Predicting the cancer-causing potential of chemicals released from wildfires, fossil fuel burning
Oregon State University scientists have developed a method that could potentially predict the cancer-causing potential of chemicals released into the air during wildfires and fossil fuel combustion.
The research, which was recently published in the journal Toxicology in Vitro, was conducted as a part of the OSU Superfund Research Program. The findings are important for agencies that regulate air pollution caused by these chemicals, known as polycyclic aromatic hydrocarbons (PAHs). It also could help medical researchers who study patients with conditions such as asthma.
PAHs are a class of chemicals that occur naturally in coal, crude oil and gasoline. They also are produced when coal, oil, gas, wood, garbage and tobacco are burned. At high levels, as was the case during recent wildfires in the western United States, when PAHs are inhaled they can be harmful to human health.
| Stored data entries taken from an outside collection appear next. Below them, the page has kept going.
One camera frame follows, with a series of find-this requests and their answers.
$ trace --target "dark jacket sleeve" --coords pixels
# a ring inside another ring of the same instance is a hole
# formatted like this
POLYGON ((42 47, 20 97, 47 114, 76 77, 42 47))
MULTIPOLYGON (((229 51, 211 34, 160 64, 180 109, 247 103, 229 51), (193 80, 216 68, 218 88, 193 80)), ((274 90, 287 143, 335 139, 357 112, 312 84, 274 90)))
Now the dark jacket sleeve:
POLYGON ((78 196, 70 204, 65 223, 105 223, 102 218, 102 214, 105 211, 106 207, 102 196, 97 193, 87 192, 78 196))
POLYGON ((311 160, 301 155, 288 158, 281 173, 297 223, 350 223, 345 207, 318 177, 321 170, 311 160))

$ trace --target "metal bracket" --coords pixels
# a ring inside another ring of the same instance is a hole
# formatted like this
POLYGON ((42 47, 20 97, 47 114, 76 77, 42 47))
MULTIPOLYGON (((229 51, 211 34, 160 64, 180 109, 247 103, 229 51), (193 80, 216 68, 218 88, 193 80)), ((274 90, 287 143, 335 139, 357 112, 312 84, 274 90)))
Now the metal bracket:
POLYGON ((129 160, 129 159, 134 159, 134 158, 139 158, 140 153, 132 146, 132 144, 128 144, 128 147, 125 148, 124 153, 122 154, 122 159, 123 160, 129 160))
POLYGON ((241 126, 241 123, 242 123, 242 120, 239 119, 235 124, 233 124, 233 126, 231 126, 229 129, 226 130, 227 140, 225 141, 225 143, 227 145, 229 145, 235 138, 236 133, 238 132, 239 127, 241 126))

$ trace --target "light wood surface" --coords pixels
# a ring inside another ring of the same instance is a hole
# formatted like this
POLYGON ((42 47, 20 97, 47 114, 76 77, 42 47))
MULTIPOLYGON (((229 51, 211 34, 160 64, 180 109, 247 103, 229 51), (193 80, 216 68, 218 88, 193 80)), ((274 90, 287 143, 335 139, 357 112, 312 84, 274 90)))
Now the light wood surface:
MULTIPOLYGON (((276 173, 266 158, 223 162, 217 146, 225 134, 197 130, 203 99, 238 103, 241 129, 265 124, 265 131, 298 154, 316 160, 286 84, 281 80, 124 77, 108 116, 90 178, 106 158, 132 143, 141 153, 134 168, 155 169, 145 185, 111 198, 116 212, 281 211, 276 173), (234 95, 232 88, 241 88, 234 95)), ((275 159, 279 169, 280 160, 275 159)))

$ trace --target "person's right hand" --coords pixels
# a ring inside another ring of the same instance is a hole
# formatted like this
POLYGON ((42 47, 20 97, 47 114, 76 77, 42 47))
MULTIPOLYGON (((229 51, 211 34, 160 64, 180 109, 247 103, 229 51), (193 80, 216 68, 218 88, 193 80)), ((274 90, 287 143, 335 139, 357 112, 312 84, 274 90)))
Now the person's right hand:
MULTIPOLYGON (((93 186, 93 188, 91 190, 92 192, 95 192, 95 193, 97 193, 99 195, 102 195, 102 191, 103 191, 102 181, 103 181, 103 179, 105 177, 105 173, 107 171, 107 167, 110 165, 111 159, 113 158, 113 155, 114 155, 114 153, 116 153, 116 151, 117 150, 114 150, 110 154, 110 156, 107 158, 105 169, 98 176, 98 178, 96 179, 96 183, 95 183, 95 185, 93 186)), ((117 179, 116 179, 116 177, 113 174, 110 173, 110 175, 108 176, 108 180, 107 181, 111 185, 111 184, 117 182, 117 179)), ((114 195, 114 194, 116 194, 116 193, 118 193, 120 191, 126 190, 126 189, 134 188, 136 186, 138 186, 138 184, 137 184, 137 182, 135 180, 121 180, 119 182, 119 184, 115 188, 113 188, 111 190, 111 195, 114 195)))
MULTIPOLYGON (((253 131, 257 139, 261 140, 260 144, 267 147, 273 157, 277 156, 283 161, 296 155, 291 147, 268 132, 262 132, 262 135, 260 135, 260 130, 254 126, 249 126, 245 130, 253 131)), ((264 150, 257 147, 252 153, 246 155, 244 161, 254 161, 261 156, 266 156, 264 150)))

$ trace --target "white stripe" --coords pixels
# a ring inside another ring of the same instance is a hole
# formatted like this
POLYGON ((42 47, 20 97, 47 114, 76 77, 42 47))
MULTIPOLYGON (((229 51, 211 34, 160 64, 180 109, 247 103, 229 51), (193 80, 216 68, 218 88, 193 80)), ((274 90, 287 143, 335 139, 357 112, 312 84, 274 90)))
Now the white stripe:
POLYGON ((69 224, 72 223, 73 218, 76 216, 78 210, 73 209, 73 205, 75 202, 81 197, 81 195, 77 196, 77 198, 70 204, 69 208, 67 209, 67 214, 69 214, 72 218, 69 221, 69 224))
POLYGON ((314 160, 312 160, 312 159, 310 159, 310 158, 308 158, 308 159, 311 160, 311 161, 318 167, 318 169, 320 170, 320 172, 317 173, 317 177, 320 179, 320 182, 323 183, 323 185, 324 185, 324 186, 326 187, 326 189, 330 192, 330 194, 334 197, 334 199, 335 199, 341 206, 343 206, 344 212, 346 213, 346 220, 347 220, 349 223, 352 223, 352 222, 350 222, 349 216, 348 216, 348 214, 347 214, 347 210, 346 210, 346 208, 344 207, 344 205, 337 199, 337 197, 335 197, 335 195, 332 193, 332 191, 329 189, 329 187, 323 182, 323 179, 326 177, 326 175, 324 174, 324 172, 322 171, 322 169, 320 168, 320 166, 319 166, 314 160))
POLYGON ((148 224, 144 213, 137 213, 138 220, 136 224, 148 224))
Despite PAHs being the first class of chemicals identified as cancer-causing, little is known about the carcinogenic potential of the more than 1,500 PAHs. Part of the challenge is that PAHs usually occur as a mixture of chemicals, making it difficult to tease apart roles of individual chemicals in the mixture.
The OSU researchers, led by Susan Tilton, an associate professor in the Department of Environmental and Molecular Toxicology in the College of Agricultural Sciences, have been studying PAHs for over six years. They previously developed a system to predict whether tumors formed in mice exposed to certain PAHs.
The current research translates that approach using human bronchial cells. The researchers treated the cells with individual PAHs and then used computational analysis to look at changes across thousands of genes simultaneously to identify gene signatures. They then looked for gene signatures consistent across the different chemicals with similar carcinogenic potential.
“Those with similar carcinogenic potential are the ones we can focus on,” Tilton said. “Potentially, in the future we wouldn’t need to look at thousands and thousands of genes. Once we tested enough chemicals and felt very confident about this we could drill down and look at a select handful of genes in order to make these types of predictions.”